After three years of decline, driven largely by soaring interest rates, housing starts in Bordeaux are finally set to rise. Forecasts suggest that 2025 could see more than 4,900 new housing projects begin—an impressive 45% increase year-on-year. While this will bring the market back to 2022 levels, it still lags significantly behind the 8,200 housing starts recorded at the 2021 peak.
Price Adjustments and Increased Competition
Amid this challenging backdrop, there has been a long-awaited decrease in property prices. Developers, eager to kickstart stalled projects, are ramping up special offers and commercial discounts—sometimes quite substantial—to win over buyers. The recent moderation of interest rates has also improved buyers’ borrowing capacity by approximately €15,000 compared to a year ago.
Marketing activity picked up by 10% in the first nine months of 2025, but actual sales remain lackluster, dropping 4% over the same period.

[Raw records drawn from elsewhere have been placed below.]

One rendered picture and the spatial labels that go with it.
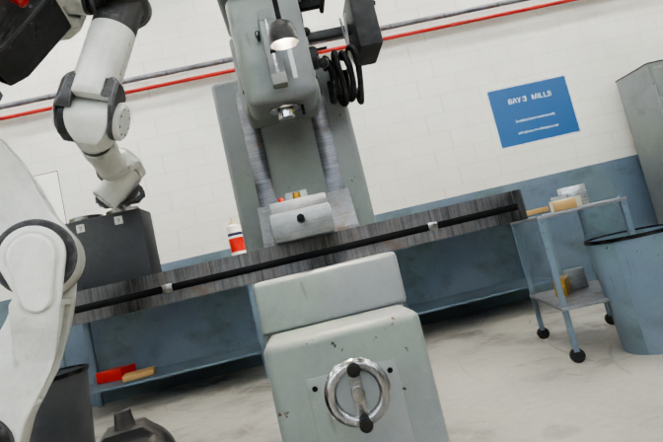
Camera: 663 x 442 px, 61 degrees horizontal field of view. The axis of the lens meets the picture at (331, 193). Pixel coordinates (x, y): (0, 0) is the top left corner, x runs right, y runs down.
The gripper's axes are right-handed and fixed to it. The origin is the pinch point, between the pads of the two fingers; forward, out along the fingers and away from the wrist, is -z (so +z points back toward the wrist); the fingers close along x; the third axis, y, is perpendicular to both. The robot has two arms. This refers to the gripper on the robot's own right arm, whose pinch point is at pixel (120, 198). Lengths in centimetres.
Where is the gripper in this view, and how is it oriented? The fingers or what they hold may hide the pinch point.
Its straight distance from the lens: 166.7
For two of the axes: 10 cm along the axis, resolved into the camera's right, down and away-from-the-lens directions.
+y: 2.3, 9.7, -1.1
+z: 3.5, -1.9, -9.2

Alarmingly, the number of new homes available for immediate delivery but still unsold has soared to 15% of stock—an “extremely worrying” figure for industry insiders.
Detached Homes Make a Comeback
The turnaround is also visible across the broader Nouvelle-Aquitaine region. Housing starts and building permits are both recovering from their late 2024 lows. Gironde enjoyed a remarkable +28% increase in new housing starts over the past year, although numbers still fall a third below the ten-year average. Single-family homes, a traditional favorite, are up 29% to 62,000 units regionwide, though lingering well below pre-crisis figures.

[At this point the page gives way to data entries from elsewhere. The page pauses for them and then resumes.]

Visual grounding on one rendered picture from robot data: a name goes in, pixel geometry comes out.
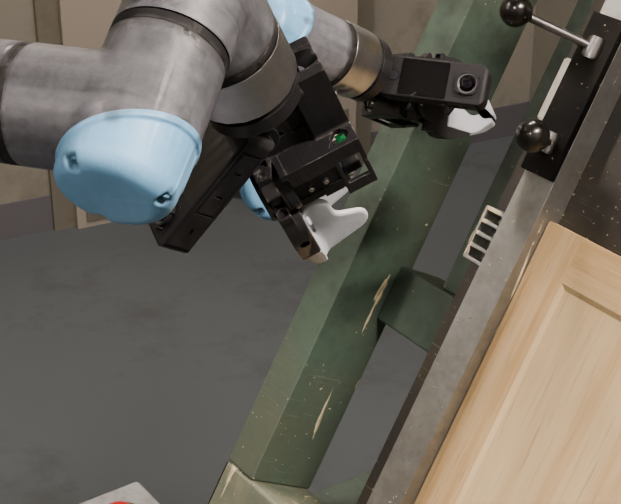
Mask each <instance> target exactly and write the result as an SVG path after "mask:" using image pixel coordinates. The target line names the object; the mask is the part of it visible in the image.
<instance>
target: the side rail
mask: <svg viewBox="0 0 621 504"><path fill-rule="evenodd" d="M502 1H503V0H439V1H438V3H437V5H436V7H435V9H434V11H433V14H432V16H431V18H430V20H429V22H428V25H427V27H426V29H425V31H424V33H423V35H422V38H421V40H420V42H419V44H418V46H417V49H416V51H415V53H414V54H415V56H421V55H422V54H423V53H431V54H432V57H433V58H435V54H436V53H444V54H445V55H446V56H448V57H452V58H456V59H458V60H460V61H461V62H463V63H470V64H478V65H484V66H485V67H486V68H487V69H488V71H489V72H490V74H491V76H492V82H491V88H490V93H489V98H488V100H489V102H490V101H491V99H492V97H493V94H494V92H495V90H496V88H497V86H498V84H499V82H500V79H501V77H502V75H503V73H504V71H505V69H506V67H507V64H508V62H509V60H510V58H511V56H512V54H513V52H514V50H515V47H516V45H517V43H518V41H519V39H520V37H521V35H522V32H523V30H524V28H525V26H526V25H524V26H522V27H517V28H514V27H510V26H508V25H506V24H505V23H504V22H503V21H502V19H501V17H500V13H499V9H500V5H501V3H502ZM473 137H474V135H471V136H467V137H462V138H457V139H436V138H433V137H431V136H429V135H428V133H427V132H426V131H422V124H419V126H418V127H406V128H389V127H387V126H385V125H381V127H380V129H379V132H378V134H377V136H376V138H375V140H374V143H373V145H372V147H371V149H370V151H369V153H368V156H367V158H368V160H369V162H370V164H371V166H372V168H373V170H374V172H375V174H376V176H377V178H378V180H376V181H374V182H372V183H370V184H368V185H366V186H364V187H362V188H361V189H359V190H357V191H355V192H353V193H351V194H350V195H349V197H348V199H347V202H346V204H345V206H344V208H343V210H344V209H350V208H356V207H362V208H365V209H366V211H367V212H368V218H367V221H366V222H365V223H364V224H363V225H362V226H361V227H360V228H358V229H357V230H355V231H354V232H353V233H351V234H350V235H349V236H347V237H346V238H344V239H343V240H342V241H340V242H339V243H338V244H336V245H335V246H333V247H332V248H331V249H330V250H329V251H328V253H327V257H328V260H326V261H324V262H322V263H318V265H317V267H316V269H315V271H314V274H313V276H312V278H311V280H310V282H309V285H308V287H307V289H306V291H305V293H304V295H303V298H302V300H301V302H300V304H299V306H298V309H297V311H296V313H295V315H294V317H293V319H292V322H291V324H290V326H289V328H288V330H287V333H286V335H285V337H284V339H283V341H282V344H281V346H280V348H279V350H278V352H277V354H276V357H275V359H274V361H273V363H272V365H271V368H270V370H269V372H268V374H267V376H266V378H265V381H264V383H263V385H262V387H261V389H260V392H259V394H258V396H257V398H256V400H255V403H254V405H253V407H252V409H251V411H250V413H249V416H248V418H247V420H246V422H245V424H244V427H243V429H242V431H241V433H240V435H239V437H238V440H237V442H236V444H235V446H234V448H233V451H232V453H231V455H230V457H229V460H230V461H231V462H232V463H234V464H235V465H236V466H237V467H238V468H239V469H240V470H241V471H242V472H244V473H245V474H246V475H247V476H248V477H249V478H250V479H251V480H256V481H263V482H269V483H276V484H282V485H288V486H295V487H301V488H309V487H310V485H311V483H312V481H313V479H314V477H315V475H316V473H317V470H318V468H319V466H320V464H321V462H322V460H323V458H324V455H325V453H326V451H327V449H328V447H329V445H330V443H331V440H332V438H333V436H334V434H335V432H336V430H337V428H338V426H339V423H340V421H341V419H342V417H343V415H344V413H345V411H346V408H347V406H348V404H349V402H350V400H351V398H352V396H353V393H354V391H355V389H356V387H357V385H358V383H359V381H360V379H361V376H362V374H363V372H364V370H365V368H366V366H367V364H368V361H369V359H370V357H371V355H372V353H373V351H374V349H375V346H376V344H377V342H378V340H379V338H380V336H381V334H382V332H383V329H384V327H385V325H386V324H385V323H384V322H382V321H381V320H379V318H378V316H379V314H380V311H381V309H382V307H383V305H384V303H385V301H386V299H387V296H388V294H389V292H390V290H391V288H392V286H393V284H394V281H395V279H396V277H397V275H398V273H399V271H400V269H401V267H403V266H405V267H408V268H411V269H412V267H413V265H414V263H415V261H416V259H417V257H418V255H419V252H420V250H421V248H422V246H423V244H424V242H425V240H426V238H427V235H428V233H429V231H430V229H431V227H432V225H433V223H434V220H435V218H436V216H437V214H438V212H439V210H440V208H441V205H442V203H443V201H444V199H445V197H446V195H447V193H448V191H449V188H450V186H451V184H452V182H453V180H454V178H455V176H456V173H457V171H458V169H459V167H460V165H461V163H462V161H463V158H464V156H465V154H466V152H467V150H468V148H469V146H470V144H471V141H472V139H473Z"/></svg>
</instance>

Delays and frustration from previously frozen projects are encouraging buyers to act now rather than gamble on future economic and political conditions. However, plot sizes have shrunk considerably: 400 m² has become the norm, half of what was standard just a few years back.
Investor Uncertainty Hampers Full Recovery
Despite positive signals, investor confidence in Bordeaux real estate remains strained. The phasing out of the Pinel tax credit at the end of 2024 has led to a significant drop-off in investor activity. Investors will represent only 10% of Bordeaux’s residential sales in 2025—down from 30-40% a year ago, and far behind the shares seen in Nantes (16%) and Toulouse (34%). Many see the city’s 2022 rent control policies as a major deterrent.
Calls for Policy Change to Revive the Sector
Industry voices are now lobbying hard for new support, including the return of a tax incentive for rental investments and a freeze on tightening environmental standards, aiming to limit construction cost inflation. As the government debates the 2026 budget, professionals argue that swift action is critical to maintaining the fragile recovery and protecting jobs, with 30,000 positions already lost in the sector nationwide.
While a new “private landlord” tax status is under parliamentary discussion, experts warn it falls short of market needs. Its eventual impact will depend on the final version of the finance bill, expected by year’s end.
Looking Ahead
As Bordeaux’s property market strives to rebound, buyers and developers are cautiously hopeful for 2026. Much will hinge on favorable legislation and renewed investor confidence. In the meantime, competitive prices, fresh incentives, and pent-up demand could help put Bordeaux real estate back on an upward track.